Exactly as written, return all the data, leaving its pictures behind.

START Provided records

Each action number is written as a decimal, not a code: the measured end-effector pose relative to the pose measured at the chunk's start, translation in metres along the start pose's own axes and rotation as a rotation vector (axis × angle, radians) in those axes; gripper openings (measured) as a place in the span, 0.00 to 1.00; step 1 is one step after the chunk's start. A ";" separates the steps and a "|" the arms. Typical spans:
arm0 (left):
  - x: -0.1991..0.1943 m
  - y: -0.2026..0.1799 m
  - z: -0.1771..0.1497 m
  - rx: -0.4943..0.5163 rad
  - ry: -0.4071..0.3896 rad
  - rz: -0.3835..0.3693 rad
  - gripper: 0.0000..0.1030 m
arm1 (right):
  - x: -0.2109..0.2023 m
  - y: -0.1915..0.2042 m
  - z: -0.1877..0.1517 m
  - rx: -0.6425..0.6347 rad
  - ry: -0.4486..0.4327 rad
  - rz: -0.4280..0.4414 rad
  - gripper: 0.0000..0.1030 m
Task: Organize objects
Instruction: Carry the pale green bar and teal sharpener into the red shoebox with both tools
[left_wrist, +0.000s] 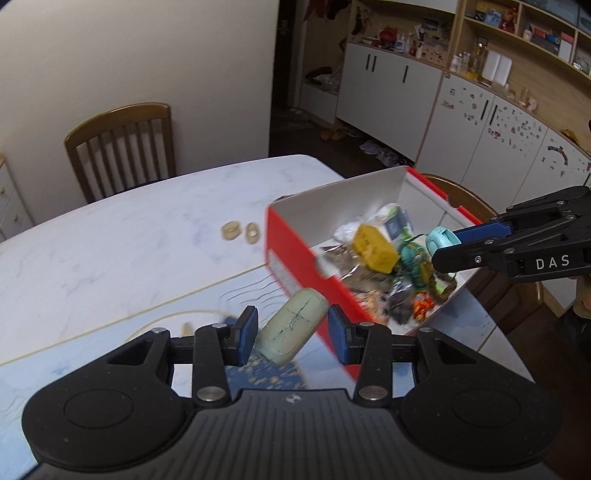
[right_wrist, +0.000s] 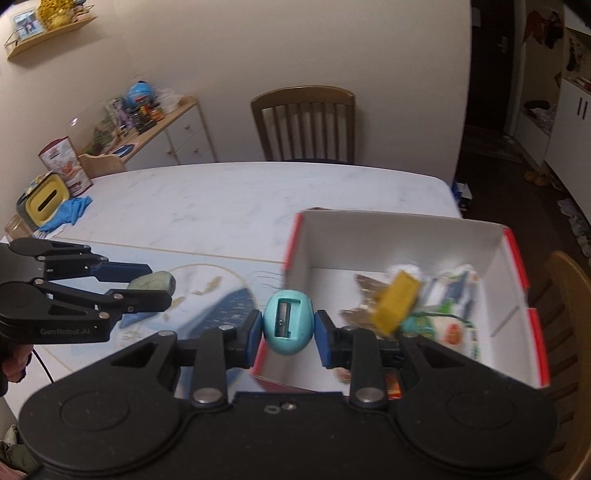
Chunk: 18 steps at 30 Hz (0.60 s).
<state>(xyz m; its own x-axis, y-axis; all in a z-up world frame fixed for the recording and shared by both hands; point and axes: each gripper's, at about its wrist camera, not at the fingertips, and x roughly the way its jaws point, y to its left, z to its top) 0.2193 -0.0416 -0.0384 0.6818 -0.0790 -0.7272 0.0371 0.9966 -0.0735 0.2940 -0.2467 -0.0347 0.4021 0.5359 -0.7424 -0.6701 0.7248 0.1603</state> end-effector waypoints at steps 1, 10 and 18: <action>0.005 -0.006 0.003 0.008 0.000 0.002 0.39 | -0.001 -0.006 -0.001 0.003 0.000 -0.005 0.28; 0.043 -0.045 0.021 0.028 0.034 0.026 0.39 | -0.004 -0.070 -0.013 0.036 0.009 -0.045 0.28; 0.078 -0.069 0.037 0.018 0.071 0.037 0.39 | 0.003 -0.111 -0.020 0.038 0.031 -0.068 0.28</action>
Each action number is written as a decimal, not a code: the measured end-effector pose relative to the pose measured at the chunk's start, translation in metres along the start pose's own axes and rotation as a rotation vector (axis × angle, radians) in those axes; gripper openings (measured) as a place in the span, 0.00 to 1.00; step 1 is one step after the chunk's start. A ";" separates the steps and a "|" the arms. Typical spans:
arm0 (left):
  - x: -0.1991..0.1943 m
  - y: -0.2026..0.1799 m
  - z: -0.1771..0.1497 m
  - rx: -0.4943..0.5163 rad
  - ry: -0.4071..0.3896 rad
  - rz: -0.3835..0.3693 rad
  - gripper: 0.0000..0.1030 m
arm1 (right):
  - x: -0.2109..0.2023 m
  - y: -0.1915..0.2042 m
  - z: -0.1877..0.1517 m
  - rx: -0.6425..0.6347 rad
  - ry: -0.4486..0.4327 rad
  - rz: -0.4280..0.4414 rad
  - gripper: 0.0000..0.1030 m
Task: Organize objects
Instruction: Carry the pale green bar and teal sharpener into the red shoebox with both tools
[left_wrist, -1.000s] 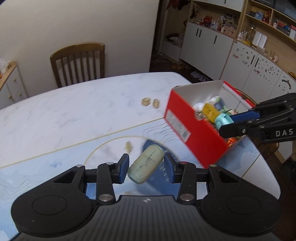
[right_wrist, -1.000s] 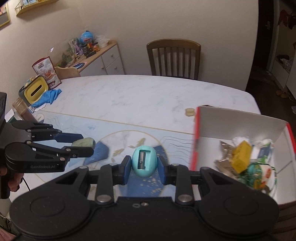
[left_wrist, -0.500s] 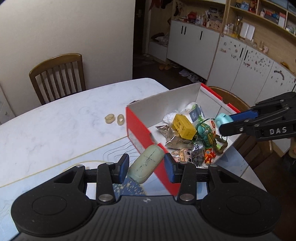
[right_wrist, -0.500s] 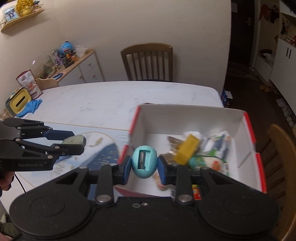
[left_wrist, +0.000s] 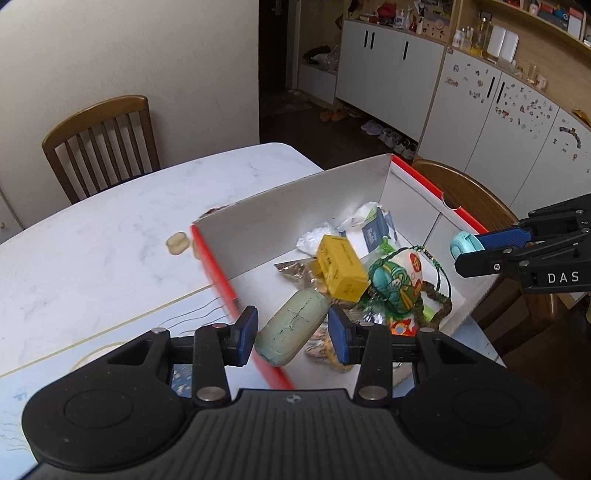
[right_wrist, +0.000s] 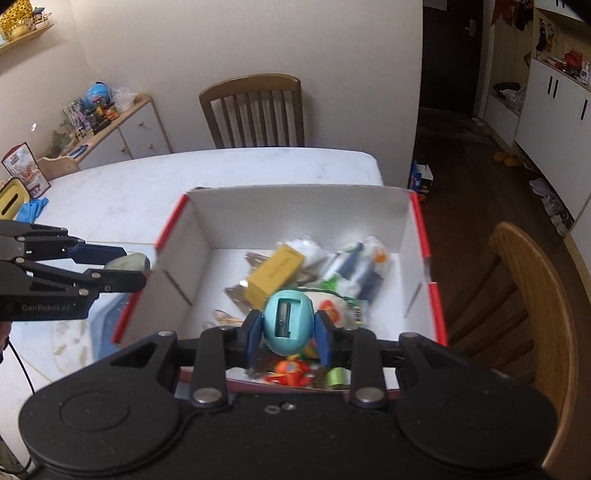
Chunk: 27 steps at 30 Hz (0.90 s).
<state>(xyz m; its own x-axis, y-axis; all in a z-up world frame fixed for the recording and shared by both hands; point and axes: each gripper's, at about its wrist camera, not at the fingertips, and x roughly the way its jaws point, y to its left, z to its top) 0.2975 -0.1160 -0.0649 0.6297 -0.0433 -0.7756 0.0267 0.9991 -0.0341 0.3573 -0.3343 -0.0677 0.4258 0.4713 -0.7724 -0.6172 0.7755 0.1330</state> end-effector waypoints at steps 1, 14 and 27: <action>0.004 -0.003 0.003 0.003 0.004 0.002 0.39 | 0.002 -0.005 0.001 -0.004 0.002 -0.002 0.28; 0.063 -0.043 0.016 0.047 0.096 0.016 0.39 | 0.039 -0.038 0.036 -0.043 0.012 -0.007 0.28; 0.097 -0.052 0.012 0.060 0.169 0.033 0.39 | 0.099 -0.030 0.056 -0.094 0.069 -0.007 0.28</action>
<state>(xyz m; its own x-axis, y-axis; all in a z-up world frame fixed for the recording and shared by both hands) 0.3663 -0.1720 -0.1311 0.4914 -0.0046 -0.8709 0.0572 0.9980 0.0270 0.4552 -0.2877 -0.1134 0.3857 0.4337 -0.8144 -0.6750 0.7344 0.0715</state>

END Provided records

- **Task output**:
Each action number is written as a decimal, not a code: the measured end-effector pose relative to the pose measured at the chunk's start, translation in metres along the start pose's own axes and rotation as a rotation vector (axis × angle, radians) in those axes; gripper openings (measured) as a place in the span, 0.00 to 1.00; step 1 is one step after the chunk's start. A ";" separates the steps and a "|" the arms. Typical spans:
arm0 (left):
  - x: -0.1991..0.1943 m
  - y: -0.2026..0.1799 m
  - z: -0.1771..0.1497 m
  - rx: -0.4943..0.5163 rad
  - ry: -0.4071..0.3896 rad
  - rz: -0.3835..0.3693 rad
  - gripper: 0.0000..0.1030 m
arm1 (right):
  - x: -0.2109..0.2023 m
  - y: -0.1915..0.2042 m
  - z: -0.1877..0.1517 m
  - rx: -0.6425..0.6347 rad
  - ry: -0.4486..0.4327 rad
  - rz: -0.4280..0.4414 rad
  - gripper: 0.0000..0.1030 m
Task: Organize objects
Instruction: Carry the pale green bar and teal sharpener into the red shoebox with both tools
[left_wrist, +0.000s] 
[right_wrist, +0.000s] 
Chunk: 18 steps at 30 Hz (0.60 s).
<state>(xyz m; its own x-axis, y-axis; all in a z-up world frame fixed for the recording and shared by both hands; point and axes: each gripper's, at about its wrist camera, not at the fingertips, and x roughly the way its jaws point, y to its left, z to its top) 0.2193 -0.0416 -0.0384 0.6818 -0.0790 -0.7272 0.0371 0.9966 -0.0735 0.2940 -0.2467 -0.0347 0.4021 0.5359 -0.7424 -0.6701 0.7248 0.1603</state> end-effector waypoints at steps 1, 10 and 18: <action>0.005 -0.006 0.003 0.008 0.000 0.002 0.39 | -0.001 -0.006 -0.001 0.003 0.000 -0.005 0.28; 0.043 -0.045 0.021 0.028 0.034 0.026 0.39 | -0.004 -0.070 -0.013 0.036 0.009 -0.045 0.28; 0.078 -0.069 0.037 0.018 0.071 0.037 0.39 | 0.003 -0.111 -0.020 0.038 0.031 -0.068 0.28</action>
Each action number is written as a decimal, not a code: the measured end-effector pose relative to the pose measured at the chunk's start, translation in metres along the start pose's own axes and rotation as a rotation vector (axis × angle, radians) in those axes; gripper openings (measured) as a place in the span, 0.00 to 1.00; step 1 is one step after the chunk's start. A ";" separates the steps and a "|" the arms. Typical spans:
arm0 (left):
  - x: -0.1991..0.1943 m
  - y: -0.2026..0.1799 m
  - z: -0.1771..0.1497 m
  - rx: -0.4943..0.5163 rad
  - ry: -0.4071..0.3896 rad
  - rz: -0.3835..0.3693 rad
  - gripper: 0.0000..0.1030 m
arm1 (right):
  - x: -0.2109..0.2023 m
  - y: -0.1915..0.2042 m
  - z: -0.1877..0.1517 m
  - rx: -0.6425..0.6347 rad
  - ry: -0.4486..0.4327 rad
  - rz: -0.4280..0.4414 rad
  - gripper: 0.0000..0.1030 m
Task: Organize objects
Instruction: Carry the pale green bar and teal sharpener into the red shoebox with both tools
[left_wrist, -1.000s] 
[right_wrist, -1.000s] 
[left_wrist, -0.500s] 
[right_wrist, -0.500s] 
[left_wrist, +0.000s] 
[right_wrist, +0.000s] 
Chunk: 27 steps at 30 Hz (0.90 s).
<state>(xyz m; its own x-axis, y-axis; all in a z-up world frame fixed for the recording and shared by both hands; point and axes: each gripper's, at about its wrist camera, not at the fingertips, and x roughly the way its jaws point, y to its left, z to its top) 0.2975 -0.1160 -0.0649 0.6297 -0.0433 -0.7756 0.0267 0.9991 -0.0341 0.3573 -0.3343 -0.0677 0.4258 0.4713 -0.7724 -0.6172 0.7755 0.1330</state> end-effector waypoints at steps 1, 14 and 27: <action>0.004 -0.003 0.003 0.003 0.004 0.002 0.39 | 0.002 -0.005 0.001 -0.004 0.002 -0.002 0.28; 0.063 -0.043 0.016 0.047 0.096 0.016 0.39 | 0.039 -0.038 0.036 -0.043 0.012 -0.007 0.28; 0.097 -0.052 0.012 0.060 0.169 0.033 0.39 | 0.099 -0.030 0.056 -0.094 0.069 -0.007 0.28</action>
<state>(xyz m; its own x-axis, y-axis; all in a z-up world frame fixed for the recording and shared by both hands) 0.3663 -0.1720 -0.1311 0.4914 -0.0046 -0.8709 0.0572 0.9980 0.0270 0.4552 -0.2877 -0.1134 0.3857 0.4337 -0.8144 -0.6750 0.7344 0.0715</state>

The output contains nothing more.